Data block Block Start

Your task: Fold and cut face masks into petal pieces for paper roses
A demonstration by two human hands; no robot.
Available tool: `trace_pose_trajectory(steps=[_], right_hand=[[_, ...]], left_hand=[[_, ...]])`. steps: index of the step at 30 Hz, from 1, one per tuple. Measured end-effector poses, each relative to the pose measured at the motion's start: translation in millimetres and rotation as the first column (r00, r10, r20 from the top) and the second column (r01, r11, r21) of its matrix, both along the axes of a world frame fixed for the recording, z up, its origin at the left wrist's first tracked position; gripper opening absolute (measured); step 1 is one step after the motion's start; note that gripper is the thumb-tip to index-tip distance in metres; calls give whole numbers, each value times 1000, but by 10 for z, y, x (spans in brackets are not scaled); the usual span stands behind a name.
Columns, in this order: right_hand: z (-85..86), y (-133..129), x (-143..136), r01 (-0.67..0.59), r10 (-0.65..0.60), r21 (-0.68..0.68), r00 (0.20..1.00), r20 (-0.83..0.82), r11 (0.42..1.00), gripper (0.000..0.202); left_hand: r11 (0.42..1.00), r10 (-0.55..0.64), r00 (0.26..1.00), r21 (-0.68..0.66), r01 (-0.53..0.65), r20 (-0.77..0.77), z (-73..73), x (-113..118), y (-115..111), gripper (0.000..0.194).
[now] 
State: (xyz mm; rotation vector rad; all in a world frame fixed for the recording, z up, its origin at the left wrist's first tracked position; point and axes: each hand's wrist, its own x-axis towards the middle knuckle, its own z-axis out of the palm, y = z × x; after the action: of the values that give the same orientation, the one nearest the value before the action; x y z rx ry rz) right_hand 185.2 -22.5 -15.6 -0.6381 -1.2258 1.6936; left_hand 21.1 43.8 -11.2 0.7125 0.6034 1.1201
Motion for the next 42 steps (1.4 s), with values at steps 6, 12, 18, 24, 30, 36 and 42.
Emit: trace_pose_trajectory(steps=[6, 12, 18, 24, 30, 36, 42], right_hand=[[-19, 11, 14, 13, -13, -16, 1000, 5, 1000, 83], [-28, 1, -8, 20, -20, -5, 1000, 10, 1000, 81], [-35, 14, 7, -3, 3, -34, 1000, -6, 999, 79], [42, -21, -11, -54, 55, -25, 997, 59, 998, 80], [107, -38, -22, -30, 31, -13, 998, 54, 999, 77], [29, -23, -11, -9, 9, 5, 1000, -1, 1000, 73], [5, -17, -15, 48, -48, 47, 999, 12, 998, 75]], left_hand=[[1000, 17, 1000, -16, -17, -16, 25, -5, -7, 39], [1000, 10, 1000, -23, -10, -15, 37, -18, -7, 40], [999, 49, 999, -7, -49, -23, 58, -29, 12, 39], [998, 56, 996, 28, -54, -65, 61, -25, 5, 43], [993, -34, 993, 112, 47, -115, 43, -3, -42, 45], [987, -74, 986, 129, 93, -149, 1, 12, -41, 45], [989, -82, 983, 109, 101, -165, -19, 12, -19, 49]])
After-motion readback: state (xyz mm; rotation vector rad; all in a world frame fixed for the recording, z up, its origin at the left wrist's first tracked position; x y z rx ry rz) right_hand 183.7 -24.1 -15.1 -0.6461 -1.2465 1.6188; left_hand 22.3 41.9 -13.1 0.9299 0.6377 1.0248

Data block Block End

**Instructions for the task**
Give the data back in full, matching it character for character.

**Completed exercise**
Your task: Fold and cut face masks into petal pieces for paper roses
A demonstration by two human hands; no robot.
Available tool: `trace_pose_trajectory(steps=[_], right_hand=[[_, ...]], left_hand=[[_, ...]])`. steps: index of the step at 30 Hz, from 1, one per tuple. Measured end-effector poses, each relative to the pose measured at the motion's start: translation in millimetres and rotation as the first column (r00, r10, r20 from the top) and the second column (r01, r11, r21) of its matrix, both along the axes of a world frame fixed for the recording, z up, its origin at the left wrist's first tracked position; gripper opening absolute (measured); step 1 is one step after the motion's start; note that gripper is the thumb-tip to index-tip distance in metres; calls give whole numbers, each value times 1000, but by 10 for z, y, x (spans in brackets are not scaled); the usual span stands behind a name.
Columns, in this order: right_hand: z (-85..86), y (-133..129), x (-143..136), r01 (-0.67..0.59), r10 (-0.65..0.60), r21 (-0.68..0.68), r00 (0.20..1.00), r20 (-0.83..0.82), r11 (0.42..1.00), gripper (0.000..0.202); left_hand: r11 (0.42..1.00), r10 (-0.55..0.64), r00 (0.26..1.00), r21 (-0.68..0.66), r01 (-0.53..0.65), r20 (-0.77..0.77), z (-73..73), x (-113..118), y (-115..111), gripper (0.000..0.194).
[now] 
State: (xyz mm; rotation vector rad; all in a world frame fixed for the recording, z up, its origin at the left wrist's first tracked position; point and axes: each hand's wrist, its own x-axis towards the middle knuckle, its own z-axis out of the palm, y = z × x; after the action: of the values that give the same orientation, the one nearest the value before the action; x y z rx ry rz) right_hand 185.2 -22.5 -15.6 -0.6381 -1.2258 1.6936; left_hand 21.1 43.8 -11.2 0.7125 0.6034 1.1201
Motion for the next 42 steps (1.4 s), with values at steps 6, 12, 18, 24, 30, 36 and 42.
Emit: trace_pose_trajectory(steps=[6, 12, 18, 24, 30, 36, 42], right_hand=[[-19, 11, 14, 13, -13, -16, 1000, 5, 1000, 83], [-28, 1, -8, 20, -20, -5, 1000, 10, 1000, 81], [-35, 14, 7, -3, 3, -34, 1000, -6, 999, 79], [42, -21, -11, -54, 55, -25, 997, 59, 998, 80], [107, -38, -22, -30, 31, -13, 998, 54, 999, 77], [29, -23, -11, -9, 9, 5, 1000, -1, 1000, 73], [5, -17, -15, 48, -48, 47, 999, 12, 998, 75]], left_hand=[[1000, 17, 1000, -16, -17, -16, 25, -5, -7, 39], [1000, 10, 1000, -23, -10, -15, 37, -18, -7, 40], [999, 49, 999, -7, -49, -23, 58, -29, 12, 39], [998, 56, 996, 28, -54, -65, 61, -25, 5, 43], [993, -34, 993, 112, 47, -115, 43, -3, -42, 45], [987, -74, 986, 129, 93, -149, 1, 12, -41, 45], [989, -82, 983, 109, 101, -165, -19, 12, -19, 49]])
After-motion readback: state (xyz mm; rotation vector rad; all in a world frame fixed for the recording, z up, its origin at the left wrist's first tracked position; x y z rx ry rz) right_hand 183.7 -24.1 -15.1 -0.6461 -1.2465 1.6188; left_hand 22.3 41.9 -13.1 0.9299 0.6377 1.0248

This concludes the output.